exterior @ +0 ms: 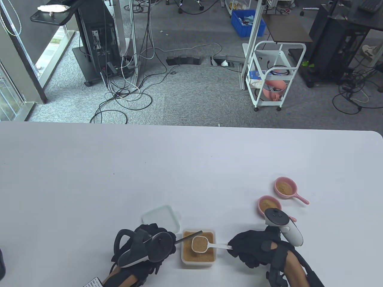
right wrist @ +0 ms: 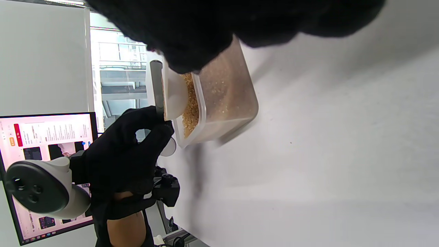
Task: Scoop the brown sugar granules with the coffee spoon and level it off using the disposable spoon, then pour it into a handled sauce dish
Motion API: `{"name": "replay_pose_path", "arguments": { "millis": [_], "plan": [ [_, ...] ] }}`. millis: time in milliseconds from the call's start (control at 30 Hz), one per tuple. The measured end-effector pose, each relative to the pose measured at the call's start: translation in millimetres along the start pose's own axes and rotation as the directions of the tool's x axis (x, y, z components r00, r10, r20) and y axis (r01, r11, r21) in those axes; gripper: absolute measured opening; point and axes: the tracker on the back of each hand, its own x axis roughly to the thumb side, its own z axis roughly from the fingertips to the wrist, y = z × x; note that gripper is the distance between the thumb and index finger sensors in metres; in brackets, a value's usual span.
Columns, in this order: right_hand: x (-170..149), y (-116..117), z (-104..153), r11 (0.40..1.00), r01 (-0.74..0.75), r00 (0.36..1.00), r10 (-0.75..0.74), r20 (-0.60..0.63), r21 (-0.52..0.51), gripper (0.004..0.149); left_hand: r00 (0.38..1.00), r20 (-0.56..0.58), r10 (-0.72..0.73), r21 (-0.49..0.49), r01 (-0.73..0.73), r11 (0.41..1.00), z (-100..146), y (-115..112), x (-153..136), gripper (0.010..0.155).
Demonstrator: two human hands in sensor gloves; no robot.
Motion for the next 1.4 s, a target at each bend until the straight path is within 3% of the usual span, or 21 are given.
{"name": "replay_pose_path", "arguments": {
  "millis": [400,700,1000,1400],
  "plan": [
    [0.2,-1.6,1.3,1.000,-0.008,1.000,0.008,-0.003,-0.013,0.045,0.999,-0.018,0.045,0.000,-0.045,0.999,1.3,7.0,-10.7,0.041],
    [0.1,-2.2,1.7,1.000,-0.012,1.000,0.012,-0.006,-0.019,0.045,1.000,-0.023,0.019,-0.087,-0.020,0.996,-3.7,-4.6,-12.1,0.041],
    [0.2,-2.8,2.0,1.000,-0.012,1.000,0.012,-0.001,-0.021,0.045,0.999,-0.028,0.032,-0.049,-0.033,0.998,-1.3,2.4,-14.5,0.041],
    [-0.1,-2.7,2.2,1.000,-0.016,1.000,0.016,-0.007,-0.022,0.045,1.000,-0.025,0.015,-0.090,-0.017,0.996,-3.5,-5.4,-13.9,0.041]
  ]
}}
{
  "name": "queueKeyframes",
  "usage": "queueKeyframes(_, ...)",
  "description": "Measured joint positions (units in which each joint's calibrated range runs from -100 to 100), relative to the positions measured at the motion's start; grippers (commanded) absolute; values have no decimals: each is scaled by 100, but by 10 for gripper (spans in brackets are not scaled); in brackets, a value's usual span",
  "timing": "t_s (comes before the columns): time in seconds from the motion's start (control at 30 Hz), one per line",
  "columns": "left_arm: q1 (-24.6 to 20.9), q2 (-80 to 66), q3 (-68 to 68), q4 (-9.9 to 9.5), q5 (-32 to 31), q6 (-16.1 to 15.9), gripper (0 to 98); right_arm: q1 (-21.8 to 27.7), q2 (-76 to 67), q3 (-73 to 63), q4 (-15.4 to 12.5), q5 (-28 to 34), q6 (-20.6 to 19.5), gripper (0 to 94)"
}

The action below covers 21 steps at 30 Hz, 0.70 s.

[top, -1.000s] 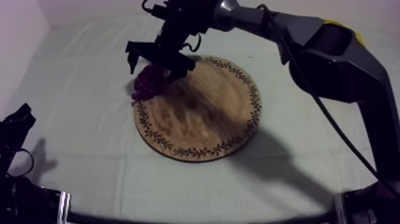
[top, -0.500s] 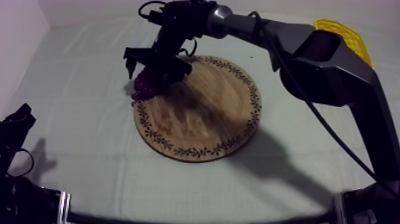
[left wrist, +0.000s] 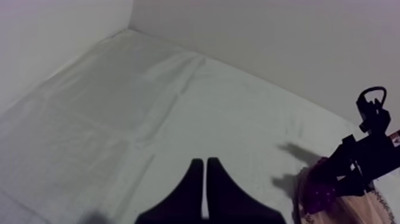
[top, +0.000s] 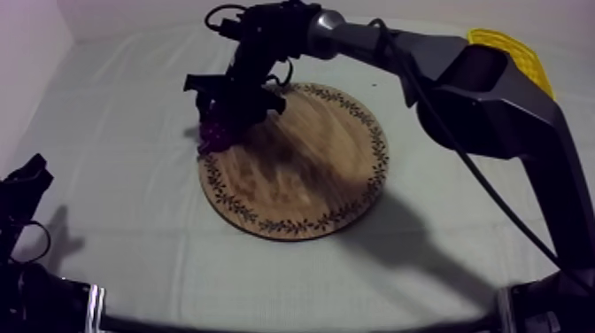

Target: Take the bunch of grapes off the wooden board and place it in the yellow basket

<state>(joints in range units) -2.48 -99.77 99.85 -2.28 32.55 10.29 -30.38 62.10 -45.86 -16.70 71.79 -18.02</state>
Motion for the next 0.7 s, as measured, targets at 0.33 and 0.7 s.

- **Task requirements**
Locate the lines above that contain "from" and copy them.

- **Response area**
Motion API: `{"name": "replay_pose_path", "arguments": { "millis": [_], "plan": [ [_, ...] ] }}`. millis: time in milliseconds from the call's start (control at 30 Hz), one per tuple. The measured end-effector pose, each relative to the pose measured at the call's start: translation in millimetres along the start pose's own axes and rotation as the directions of the tool's x axis (x, y, z components r00, r10, r20) and y axis (r01, r11, r21) in those axes; gripper: absolute measured opening; point and axes: the tracker on the back of each hand, its own x axis roughly to the thumb side, its own z axis roughly from the fingertips to the wrist, y = z × x; note that gripper is the distance between the thumb and index finger sensors in metres; in brackets, a value's usual span.
  "description": "Measured joint positions (units in which each joint's calibrated range runs from -100 to 100), relative to the positions measured at the motion's start; grippers (commanded) absolute; values have no decimals: each is scaled by 100, but by 10 for gripper (spans in brackets are not scaled); in brackets, a value's usual span",
  "timing": "t_s (comes before the columns): time in seconds from the motion's start (control at 30 Hz), one per line",

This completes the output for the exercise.